Whichever lines include the word "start", copy them as they appear in the data.

────────

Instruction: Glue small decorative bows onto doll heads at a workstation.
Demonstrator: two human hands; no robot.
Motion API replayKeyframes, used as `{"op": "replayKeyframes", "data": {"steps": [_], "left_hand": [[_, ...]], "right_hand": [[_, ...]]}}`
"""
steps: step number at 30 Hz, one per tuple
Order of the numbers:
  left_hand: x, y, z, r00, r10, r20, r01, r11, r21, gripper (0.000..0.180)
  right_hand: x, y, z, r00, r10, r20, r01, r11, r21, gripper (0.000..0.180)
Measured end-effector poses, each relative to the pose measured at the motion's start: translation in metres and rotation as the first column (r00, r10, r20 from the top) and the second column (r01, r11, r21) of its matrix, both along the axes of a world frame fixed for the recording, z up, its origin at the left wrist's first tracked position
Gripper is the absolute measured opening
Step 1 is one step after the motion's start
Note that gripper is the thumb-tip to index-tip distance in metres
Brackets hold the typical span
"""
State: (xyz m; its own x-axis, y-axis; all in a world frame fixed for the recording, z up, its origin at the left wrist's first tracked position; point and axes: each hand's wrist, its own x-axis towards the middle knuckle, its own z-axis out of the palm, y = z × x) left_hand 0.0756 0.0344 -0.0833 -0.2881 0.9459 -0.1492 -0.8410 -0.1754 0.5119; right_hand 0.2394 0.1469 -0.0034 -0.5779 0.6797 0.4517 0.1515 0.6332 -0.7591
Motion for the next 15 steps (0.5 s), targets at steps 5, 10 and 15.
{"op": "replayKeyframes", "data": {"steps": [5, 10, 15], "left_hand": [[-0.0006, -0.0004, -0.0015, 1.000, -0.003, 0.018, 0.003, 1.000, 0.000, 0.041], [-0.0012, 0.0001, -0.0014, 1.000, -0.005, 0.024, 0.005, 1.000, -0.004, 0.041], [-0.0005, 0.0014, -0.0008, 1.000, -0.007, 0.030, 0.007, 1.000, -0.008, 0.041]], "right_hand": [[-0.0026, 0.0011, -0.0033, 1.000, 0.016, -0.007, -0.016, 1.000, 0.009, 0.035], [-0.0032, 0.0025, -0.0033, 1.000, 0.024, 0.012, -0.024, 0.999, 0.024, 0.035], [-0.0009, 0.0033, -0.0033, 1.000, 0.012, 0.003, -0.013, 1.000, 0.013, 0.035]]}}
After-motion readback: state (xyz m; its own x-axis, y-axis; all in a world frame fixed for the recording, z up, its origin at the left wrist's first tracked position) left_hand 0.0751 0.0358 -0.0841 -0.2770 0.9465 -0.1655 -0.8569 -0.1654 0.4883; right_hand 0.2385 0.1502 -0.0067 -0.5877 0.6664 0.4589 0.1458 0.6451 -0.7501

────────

● **WRITTEN RESPONSE**
Measured end-effector poses, each relative to the pose measured at the motion's start: translation in metres and rotation as the first column (r00, r10, r20 from the top) and the second column (r01, r11, r21) of its matrix, both along the axes of a world frame fixed for the recording, z up, its origin at the left wrist's first tracked position
Step 1 is one step after the motion's start

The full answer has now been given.